Write down the listing again exactly as it appears below, without its pictures.

Provided material Block Start

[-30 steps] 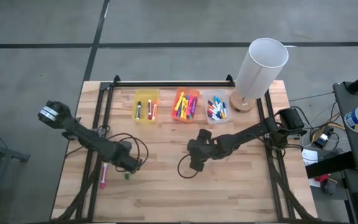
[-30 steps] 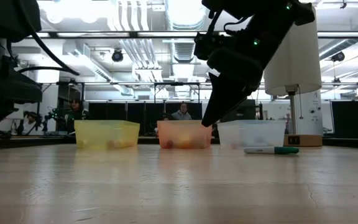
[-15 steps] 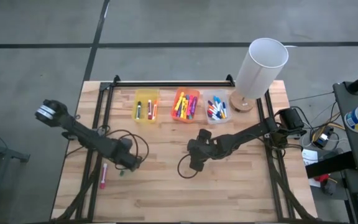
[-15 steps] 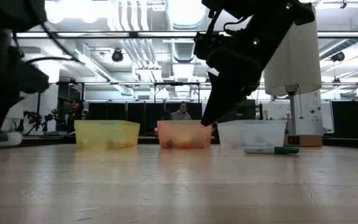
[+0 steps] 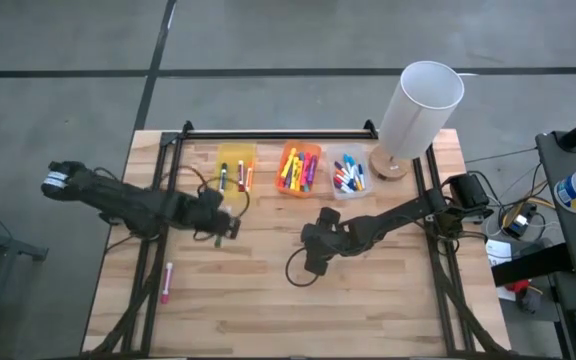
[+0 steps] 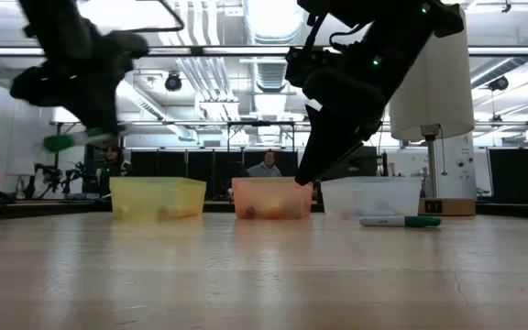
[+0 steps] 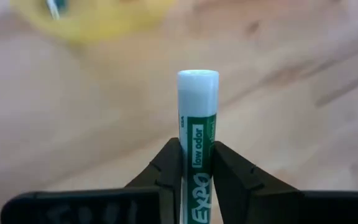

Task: Pick & Place Markers
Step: Put the green expo dry erase marker into the yellow bin

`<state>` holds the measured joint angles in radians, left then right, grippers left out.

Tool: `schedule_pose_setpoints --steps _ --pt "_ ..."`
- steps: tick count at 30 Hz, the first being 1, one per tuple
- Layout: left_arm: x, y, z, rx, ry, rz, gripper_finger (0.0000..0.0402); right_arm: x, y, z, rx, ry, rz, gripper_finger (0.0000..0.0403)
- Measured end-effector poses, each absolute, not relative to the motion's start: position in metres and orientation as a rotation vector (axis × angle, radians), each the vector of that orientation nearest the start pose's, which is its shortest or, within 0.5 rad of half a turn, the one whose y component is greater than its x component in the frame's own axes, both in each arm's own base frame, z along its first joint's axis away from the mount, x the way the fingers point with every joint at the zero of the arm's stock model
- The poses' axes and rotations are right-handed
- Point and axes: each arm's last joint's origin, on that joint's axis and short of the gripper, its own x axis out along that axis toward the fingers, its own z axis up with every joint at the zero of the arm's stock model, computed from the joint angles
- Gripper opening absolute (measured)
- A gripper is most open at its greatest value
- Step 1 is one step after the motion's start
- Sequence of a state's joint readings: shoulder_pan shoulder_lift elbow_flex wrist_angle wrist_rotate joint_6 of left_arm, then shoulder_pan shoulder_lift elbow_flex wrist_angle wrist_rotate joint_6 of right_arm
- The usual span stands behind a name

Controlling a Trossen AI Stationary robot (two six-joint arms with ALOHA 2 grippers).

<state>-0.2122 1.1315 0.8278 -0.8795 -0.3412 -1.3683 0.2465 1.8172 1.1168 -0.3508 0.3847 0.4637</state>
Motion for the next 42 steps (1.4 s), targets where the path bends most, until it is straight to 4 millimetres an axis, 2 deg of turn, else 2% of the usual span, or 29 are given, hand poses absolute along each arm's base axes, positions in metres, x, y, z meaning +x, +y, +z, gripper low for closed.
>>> schedule_pose_setpoints --steps 10,17,23,27,32,42 --pt "0.204 0.037 0.276 -0.798 0.715 0.902 0.0064 0.349 0.077 0.165 0.098 0.939 -0.35 0.0249" --pt "0.201 0.09 0.277 -0.772 0.673 0.979 0.0064 0.349 0.077 0.166 0.099 0.937 -0.35 0.0247" --pt "0.199 0.126 0.263 -0.801 0.693 1.042 0.0064 0.35 0.077 0.166 0.102 0.93 -0.348 0.0248" --pt "0.211 0.142 0.25 -0.834 0.69 1.005 0.0064 0.351 0.077 0.166 0.105 0.924 -0.346 0.0247" --pt "0.226 0.154 0.228 -0.823 0.77 1.004 0.0064 0.351 0.078 0.166 0.113 0.93 -0.332 0.0249" --pt "0.238 0.17 0.188 -0.833 0.894 1.054 0.0064 0.35 0.079 0.166 0.112 0.933 -0.321 0.0249"
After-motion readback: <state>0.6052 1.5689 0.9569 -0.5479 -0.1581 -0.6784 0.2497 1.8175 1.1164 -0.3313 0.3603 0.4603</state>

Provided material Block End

## [Written reply]
[-30 steps] 
[-30 steps] 
[-15 steps] 
[-15 steps] 
[+0 steps] 
[+0 steps] 
[+0 steps] 

Task: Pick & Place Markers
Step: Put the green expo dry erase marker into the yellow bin

`<state>` holds the measured joint angles in radians, left then right, grippers left out.

Tool: `schedule_pose_setpoints --steps _ --pt "_ ..."`
- steps: tick count at 30 Hz, the first being 1, one per tuple
- Layout: left_arm: x, y, z, rx, ry, rz, gripper_finger (0.0000..0.0402); right_arm: x, y, z, rx, ry, rz, gripper_finger (0.0000..0.0403)
- Measured end-effector poses, each absolute, not relative to the motion's start: position in metres and orientation as a rotation vector (axis × angle, radians), each the vector of that orientation nearest the start pose's, which is its shortest or, within 0.5 rad of half a turn, the one whose y component is greater than its x component in the frame's own axes, both in each arm's own base frame, z along its first joint's axis away from the mount, x the way the fingers point with every joint at the zero of the arm's stock model
- The poses' axes and rotations are right-handed
- Point and axes: each arm's last joint's origin, on that joint's axis and short of the gripper, its own x axis out along that axis toward the fingers, its own z axis up with every joint at the zero of the arm's stock model, computed from the joint angles
- Gripper opening absolute (measured)
- A gripper is most open at its greatest value
- Step 1 is one step after the motion's start
- Sequence of a state's joint readings: shoulder_pan shoulder_lift elbow_flex wrist_angle wrist_rotate joint_6 of left_arm, then shoulder_pan shoulder_lift elbow_flex wrist_angle wrist_rotate joint_6 of right_arm
- The usual span stands behind a name

Controlling a Trossen AI Stationary robot (two six-joint arms with ALOHA 2 grippers).

<state>-0.2122 1.1315 0.8278 -0.8795 -0.3412 -1.3683 0.2465 1.8172 1.1168 -0.3508 0.3847 0.4637</state>
Motion for the next 42 steps (1.4 s), targets where the path bends most, until it is straight to 4 millimetres an axis, 2 deg of turn, else 2% of the usual span, or 29 are given, hand poses absolute along each arm's base axes, positions in metres, x, y, z meaning +x, +y, +z, gripper low for closed.
>>> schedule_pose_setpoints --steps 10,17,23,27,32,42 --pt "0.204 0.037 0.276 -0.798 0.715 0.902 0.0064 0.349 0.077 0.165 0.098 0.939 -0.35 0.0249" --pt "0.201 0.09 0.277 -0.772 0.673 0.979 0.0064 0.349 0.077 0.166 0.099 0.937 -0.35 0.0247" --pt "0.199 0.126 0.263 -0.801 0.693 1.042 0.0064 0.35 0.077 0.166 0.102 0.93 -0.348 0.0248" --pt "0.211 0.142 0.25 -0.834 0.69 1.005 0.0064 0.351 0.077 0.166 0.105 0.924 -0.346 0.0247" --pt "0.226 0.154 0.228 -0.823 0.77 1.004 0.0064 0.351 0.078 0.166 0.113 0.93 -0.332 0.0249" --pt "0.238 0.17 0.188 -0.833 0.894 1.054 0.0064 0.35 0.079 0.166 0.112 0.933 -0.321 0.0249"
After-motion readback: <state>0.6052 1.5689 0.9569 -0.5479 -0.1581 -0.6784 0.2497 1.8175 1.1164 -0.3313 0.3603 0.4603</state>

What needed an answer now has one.